**INSTRUCTIONS TO FOLLOW**
Please retype the material beneath this task exactly, starting with its first line and finishing with the line containing "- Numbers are".

**RECORDS TO USE**

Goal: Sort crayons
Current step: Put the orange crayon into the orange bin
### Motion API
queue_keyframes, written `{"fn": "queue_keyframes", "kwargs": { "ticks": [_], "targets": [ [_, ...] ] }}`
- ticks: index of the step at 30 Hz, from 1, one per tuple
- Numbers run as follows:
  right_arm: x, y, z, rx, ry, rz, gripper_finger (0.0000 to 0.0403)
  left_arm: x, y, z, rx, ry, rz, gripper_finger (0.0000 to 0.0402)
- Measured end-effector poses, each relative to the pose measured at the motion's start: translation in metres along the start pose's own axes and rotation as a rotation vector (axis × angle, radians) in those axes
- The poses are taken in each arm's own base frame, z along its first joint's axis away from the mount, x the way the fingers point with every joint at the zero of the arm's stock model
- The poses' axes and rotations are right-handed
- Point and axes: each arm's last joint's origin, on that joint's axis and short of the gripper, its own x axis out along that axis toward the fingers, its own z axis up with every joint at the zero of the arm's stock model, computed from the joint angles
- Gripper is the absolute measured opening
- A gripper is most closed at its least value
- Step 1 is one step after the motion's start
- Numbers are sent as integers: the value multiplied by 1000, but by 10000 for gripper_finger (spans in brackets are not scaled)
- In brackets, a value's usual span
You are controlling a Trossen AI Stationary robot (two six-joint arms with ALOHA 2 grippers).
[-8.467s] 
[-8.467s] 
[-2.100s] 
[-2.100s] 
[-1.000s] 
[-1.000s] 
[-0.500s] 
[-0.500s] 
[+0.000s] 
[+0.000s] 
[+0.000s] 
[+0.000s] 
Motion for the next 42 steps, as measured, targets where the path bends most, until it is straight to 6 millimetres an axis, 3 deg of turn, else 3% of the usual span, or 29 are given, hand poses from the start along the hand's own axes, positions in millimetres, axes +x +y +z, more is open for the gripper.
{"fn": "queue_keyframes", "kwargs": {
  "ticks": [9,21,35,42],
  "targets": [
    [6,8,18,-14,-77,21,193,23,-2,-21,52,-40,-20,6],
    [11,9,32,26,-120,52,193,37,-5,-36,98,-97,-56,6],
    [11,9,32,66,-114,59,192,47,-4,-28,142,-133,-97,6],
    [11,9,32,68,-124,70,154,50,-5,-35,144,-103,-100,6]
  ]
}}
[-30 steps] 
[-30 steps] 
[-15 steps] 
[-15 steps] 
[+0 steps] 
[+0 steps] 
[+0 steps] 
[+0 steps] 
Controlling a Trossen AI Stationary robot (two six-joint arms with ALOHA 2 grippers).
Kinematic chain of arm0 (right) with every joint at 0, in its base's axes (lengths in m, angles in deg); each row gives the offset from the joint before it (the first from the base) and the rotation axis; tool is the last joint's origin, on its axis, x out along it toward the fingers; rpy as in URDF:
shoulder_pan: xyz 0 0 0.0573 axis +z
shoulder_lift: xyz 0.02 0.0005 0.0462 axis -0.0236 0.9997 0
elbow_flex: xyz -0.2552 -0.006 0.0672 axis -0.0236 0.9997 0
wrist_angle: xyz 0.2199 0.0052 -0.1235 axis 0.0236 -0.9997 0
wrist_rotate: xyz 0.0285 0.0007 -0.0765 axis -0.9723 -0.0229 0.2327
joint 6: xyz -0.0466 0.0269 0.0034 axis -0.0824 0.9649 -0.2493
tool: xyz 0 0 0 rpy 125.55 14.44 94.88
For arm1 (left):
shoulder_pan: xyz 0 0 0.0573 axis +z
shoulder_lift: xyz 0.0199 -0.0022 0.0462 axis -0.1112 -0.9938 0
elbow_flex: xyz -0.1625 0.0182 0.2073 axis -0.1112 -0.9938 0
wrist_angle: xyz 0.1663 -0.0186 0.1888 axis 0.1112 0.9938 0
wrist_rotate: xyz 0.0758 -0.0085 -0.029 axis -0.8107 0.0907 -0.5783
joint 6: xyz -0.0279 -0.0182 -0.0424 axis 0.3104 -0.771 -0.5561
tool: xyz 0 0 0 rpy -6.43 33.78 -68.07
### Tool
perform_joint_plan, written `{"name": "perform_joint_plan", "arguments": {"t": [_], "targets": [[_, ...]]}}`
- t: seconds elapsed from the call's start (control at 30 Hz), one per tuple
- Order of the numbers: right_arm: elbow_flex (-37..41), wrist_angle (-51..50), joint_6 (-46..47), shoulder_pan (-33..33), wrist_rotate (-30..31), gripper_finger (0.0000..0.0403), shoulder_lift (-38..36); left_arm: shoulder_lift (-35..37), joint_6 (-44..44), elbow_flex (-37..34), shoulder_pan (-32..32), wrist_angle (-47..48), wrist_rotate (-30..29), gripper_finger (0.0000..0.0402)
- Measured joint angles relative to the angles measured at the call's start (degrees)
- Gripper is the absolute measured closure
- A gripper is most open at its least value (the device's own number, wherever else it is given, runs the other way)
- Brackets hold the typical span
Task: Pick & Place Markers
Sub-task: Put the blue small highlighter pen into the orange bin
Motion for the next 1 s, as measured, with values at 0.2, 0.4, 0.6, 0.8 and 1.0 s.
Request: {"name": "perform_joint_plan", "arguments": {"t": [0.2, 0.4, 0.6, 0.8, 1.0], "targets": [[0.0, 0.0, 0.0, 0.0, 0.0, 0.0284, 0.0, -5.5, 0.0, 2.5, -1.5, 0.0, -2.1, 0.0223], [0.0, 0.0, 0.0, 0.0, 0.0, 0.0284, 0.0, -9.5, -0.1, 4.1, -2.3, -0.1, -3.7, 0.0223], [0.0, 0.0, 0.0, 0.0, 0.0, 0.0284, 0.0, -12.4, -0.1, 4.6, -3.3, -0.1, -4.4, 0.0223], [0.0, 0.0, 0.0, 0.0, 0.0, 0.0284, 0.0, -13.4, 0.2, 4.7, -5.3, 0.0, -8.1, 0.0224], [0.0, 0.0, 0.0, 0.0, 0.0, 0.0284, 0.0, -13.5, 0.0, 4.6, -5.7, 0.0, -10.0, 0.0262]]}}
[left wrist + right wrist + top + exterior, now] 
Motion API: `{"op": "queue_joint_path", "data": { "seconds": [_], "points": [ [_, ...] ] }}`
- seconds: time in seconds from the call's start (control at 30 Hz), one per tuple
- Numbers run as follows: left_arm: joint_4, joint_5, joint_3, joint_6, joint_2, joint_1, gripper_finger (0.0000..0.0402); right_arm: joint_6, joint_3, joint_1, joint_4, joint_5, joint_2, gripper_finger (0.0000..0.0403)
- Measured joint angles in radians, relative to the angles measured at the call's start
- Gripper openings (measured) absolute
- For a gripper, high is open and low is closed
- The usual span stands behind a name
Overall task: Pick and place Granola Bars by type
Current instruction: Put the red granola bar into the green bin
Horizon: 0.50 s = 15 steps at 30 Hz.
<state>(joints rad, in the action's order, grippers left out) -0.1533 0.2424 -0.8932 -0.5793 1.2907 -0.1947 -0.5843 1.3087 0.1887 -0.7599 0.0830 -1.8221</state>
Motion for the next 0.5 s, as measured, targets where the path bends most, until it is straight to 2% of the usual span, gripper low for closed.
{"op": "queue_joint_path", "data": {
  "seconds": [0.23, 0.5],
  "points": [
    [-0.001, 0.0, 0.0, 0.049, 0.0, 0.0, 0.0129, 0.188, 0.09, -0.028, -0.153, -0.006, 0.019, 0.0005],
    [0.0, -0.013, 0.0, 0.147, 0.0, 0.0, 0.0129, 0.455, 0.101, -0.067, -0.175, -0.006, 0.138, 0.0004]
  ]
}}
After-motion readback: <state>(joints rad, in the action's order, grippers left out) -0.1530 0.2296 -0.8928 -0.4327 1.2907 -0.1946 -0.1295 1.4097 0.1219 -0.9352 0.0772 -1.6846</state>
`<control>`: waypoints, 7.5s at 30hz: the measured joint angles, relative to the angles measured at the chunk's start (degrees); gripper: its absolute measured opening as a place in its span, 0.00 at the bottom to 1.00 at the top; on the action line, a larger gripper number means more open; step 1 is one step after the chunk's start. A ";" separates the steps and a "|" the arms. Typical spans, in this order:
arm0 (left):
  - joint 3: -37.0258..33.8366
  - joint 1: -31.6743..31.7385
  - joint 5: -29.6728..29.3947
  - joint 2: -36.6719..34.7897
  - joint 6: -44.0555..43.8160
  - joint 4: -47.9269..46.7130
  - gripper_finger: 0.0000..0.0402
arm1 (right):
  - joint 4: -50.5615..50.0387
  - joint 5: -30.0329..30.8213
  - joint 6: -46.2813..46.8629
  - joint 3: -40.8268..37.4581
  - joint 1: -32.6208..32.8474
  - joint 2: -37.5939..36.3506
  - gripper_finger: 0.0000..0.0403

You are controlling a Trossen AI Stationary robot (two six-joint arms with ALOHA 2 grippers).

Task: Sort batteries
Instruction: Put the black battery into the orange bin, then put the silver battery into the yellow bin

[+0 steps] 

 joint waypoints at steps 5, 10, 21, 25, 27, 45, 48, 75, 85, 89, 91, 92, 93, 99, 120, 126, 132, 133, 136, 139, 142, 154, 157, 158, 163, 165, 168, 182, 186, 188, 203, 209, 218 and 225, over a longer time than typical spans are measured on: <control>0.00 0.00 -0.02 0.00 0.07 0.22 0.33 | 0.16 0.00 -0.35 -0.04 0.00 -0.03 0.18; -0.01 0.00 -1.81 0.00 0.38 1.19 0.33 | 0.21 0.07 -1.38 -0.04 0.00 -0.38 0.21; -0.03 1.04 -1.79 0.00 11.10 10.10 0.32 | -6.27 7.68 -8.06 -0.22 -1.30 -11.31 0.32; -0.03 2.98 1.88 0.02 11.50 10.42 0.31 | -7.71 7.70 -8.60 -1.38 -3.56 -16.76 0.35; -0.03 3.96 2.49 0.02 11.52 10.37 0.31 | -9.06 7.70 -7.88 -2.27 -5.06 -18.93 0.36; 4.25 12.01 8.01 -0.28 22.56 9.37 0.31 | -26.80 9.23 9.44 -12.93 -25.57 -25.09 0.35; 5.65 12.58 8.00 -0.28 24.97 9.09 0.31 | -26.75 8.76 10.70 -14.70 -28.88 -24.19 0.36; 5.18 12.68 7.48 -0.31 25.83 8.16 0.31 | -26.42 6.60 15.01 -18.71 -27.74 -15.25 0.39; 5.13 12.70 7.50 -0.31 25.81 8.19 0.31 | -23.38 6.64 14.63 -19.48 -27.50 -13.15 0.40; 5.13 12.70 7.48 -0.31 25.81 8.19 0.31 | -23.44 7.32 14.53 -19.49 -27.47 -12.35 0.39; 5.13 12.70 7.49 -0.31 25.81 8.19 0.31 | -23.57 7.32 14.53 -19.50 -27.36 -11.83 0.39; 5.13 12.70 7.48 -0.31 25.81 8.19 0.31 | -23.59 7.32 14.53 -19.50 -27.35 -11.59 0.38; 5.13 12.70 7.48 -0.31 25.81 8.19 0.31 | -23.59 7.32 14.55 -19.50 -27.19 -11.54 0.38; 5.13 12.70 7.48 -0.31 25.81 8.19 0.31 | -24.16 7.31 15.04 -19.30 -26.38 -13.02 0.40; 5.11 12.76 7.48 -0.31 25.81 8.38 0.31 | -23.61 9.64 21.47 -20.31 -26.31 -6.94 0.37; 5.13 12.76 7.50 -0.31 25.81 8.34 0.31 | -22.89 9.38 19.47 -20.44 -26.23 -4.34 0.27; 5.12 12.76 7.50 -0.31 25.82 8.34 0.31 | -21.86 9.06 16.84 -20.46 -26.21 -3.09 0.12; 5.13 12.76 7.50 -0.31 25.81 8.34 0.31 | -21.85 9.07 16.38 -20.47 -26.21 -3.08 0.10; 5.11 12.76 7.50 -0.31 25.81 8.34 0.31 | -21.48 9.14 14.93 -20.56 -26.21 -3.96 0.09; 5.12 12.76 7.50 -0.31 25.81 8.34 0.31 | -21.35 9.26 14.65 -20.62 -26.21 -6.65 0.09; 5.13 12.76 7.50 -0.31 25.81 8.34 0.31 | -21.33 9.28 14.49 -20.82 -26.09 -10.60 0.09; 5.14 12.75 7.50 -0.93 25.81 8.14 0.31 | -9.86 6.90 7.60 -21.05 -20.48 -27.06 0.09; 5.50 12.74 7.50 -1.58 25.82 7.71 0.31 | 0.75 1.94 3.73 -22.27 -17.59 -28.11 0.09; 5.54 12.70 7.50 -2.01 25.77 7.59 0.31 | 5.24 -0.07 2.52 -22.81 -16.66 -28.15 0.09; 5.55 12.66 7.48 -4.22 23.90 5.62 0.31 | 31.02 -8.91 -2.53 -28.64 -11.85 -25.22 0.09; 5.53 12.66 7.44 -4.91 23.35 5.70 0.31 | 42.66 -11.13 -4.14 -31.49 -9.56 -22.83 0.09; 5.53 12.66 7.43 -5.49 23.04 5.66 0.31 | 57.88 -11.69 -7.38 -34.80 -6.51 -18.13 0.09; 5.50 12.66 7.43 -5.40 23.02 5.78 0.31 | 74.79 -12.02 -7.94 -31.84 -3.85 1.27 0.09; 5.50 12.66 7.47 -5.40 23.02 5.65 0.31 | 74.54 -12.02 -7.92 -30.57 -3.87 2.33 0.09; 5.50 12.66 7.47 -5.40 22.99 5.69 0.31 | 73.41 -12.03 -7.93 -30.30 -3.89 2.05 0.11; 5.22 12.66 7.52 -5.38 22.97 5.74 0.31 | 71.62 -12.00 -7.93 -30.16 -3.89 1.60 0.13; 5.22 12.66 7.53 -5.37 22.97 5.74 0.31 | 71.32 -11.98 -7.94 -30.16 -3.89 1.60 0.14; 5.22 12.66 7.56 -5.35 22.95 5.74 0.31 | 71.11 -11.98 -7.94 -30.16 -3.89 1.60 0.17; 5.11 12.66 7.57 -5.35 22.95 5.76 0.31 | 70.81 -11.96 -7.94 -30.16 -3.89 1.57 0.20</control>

**ANSWER FOR THIS EXERCISE**
Goal: Sort crayons
Current step: Put the orange crayon into the orange bin
### Motion API
queue_keyframes, written `{"fn": "queue_keyframes", "kwargs": { "ticks": [_], "targets": [ [_, ...] ] }}`
- ticks: index of the step at 30 Hz, from 1, one per tuple
- Numbers run as follows:
  right_arm: x, y, z, rx, ry, rz, gripper_finger (0.0000 to 0.0403)
  left_arm: x, y, z, rx, ry, rz, gripper_finger (0.0000 to 0.0402)
- Measured end-effector poses, each relative to the pose measured at the motion's start: translation in metres along the start pose's own axes and rotation as a rotation vector (axis × angle, radians) in those axes
- The poses are taken in each arm's own base frame, z along its first joint's axis away from the mount, x the way the fingers point with every joint at the zero of the arm's stock model
- The poses' axes and rotations are right-handed
- Point and axes: each arm's last joint's origin, on that joint's axis and short of the gripper, its own x axis out along that axis toward the fingers, its own z axis up with every joint at the zero of the arm's stock model, computed from the joint angles
- Gripper is the absolute measured opening
- A gripper is most closed at its least value
- Step 1 is one step after the motion's start
- Numbers are sent as integers: the value multiplied by 1000, but by 10000 for gripper_finger (spans in brackets are not scaled)

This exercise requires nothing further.